A history of thoracic radiotherapy would also affect the incidence of chemotherapy-related pneumonitis in patients with NSCLC. Tamiya et al. reported that the incidence of nivolumab-induced pneumonitis was significantly higher in a group with thoracic radiation history than in a group without thoracic radiation history [10]. A higher incidence of nivolumab-induced pneumonitis in patients with thoracic radiation history may be because nivolumab can induce radiation recall pneumonitis. Therefore, our analysis excluded patients with a history of thoracic radiation to prevent bias.
Male sex was also detected as a risk factor for nivolumab-induced pneumonitis. In a retrospective analysis of gefitinib, not only pre-existing ILD but also male sex and a history of smoking were significantly associated with developing gefitinib-induced pneumonitis [31]. On the other hand, our analysis showed that only two out of 55 female patients (3.6%) had pre-existing ILD and these two patients were classified as "inconsistent with UIP." Therefore, to investigate the relationship between pre-existing ILD and nivolumab-induced pneumonitis particularly in females, further validation of another cohort is needed.

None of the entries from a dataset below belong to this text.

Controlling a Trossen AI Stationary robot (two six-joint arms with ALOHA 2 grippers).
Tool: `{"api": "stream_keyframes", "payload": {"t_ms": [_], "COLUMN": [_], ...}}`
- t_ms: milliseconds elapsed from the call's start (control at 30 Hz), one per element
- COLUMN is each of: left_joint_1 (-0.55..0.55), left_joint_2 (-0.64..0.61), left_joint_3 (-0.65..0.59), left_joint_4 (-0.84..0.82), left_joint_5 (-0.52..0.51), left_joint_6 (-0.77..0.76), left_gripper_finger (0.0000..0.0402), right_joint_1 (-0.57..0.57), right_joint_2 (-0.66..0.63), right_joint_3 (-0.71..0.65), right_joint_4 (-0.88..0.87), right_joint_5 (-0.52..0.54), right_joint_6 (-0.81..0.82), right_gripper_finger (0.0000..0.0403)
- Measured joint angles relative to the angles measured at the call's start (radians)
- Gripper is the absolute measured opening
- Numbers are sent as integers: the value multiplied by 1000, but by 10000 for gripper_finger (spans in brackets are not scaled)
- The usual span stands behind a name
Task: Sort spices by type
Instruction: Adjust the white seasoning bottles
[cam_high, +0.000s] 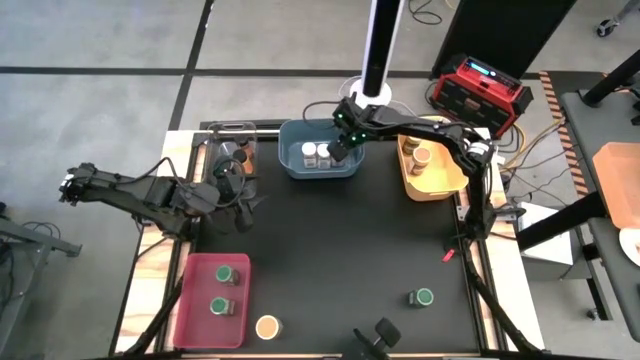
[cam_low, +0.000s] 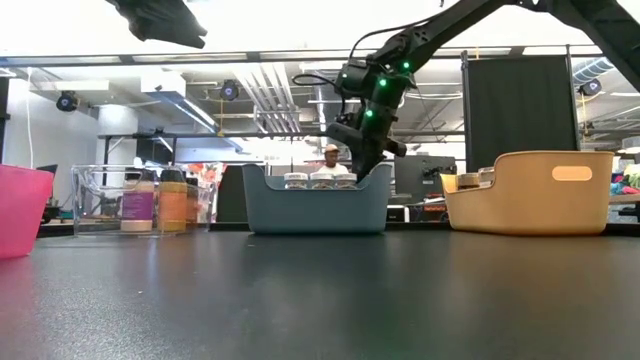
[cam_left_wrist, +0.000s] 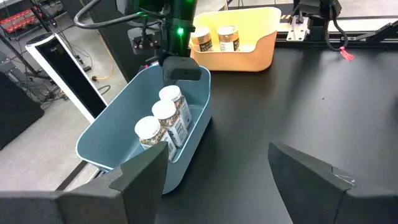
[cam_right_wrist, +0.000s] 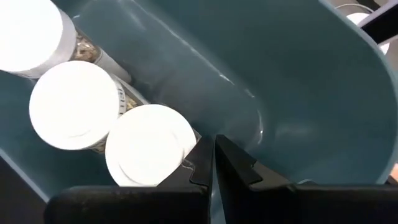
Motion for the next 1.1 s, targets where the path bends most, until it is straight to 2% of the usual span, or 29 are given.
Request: {"api": "stream_keyframes", "payload": {"t_ms": [167,333,433,567,800,1100], "left_joint_1": [0,0,0,0,0,0], "left_joint_2": [0,0,0,0,0,0], "left_joint_3": [0,0,0,0,0,0], "left_joint_4": [0,0,3,3,4,4], "left_joint_5": [0,0,0,0,0,0], "left_joint_6": [0,0,0,0,3,3], "left_gripper_finger": [261,261,261,261,261,261], "right_joint_1": [0,-1,-1,-1,12,22], "right_joint_2": [0,-2,-4,-2,3,3], "right_joint_3": [0,11,20,21,22,23], "right_joint_4": [1,23,68,101,40,43], "right_joint_5": [8,88,52,-49,-55,-48], "right_joint_6": [13,-26,-59,-72,-71,-73], "right_gripper_finger": [9,9,9,9,9,9]}}
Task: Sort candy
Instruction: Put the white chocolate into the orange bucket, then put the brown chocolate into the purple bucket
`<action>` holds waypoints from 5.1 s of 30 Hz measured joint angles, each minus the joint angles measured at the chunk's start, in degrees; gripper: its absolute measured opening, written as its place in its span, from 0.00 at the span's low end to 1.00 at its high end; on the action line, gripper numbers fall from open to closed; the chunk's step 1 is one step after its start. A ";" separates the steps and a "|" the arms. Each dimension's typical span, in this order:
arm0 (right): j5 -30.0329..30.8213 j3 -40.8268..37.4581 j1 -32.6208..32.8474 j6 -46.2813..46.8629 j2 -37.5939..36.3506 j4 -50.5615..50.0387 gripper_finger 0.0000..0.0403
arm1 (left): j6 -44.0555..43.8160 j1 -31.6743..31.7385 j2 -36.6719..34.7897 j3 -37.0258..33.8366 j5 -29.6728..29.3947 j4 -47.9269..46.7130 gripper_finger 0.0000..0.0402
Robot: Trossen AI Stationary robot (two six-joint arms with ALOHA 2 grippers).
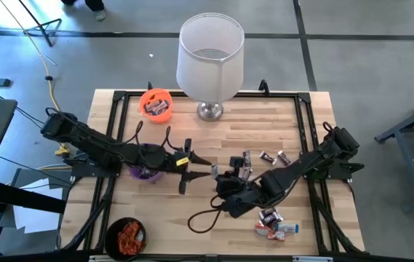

There are several limitations in the present study. First, this was a single-site retrospective study that used chart reviews of a relatively small patient cohort. Second, the number of patients with HNC/GC was smaller, since nivolumab was approved earlier for NSCLC than HNC/GC. Third, we excluded patients who previously received thoracic radiation or other ICIs to prevent biases; however, since the standard treatment differs for each cancer type it is possible that the effects of prior treatment could not be completely excluded. Fourth, the patient cohort was across multiple cancer types, which prevented cancer-specific survival analysis.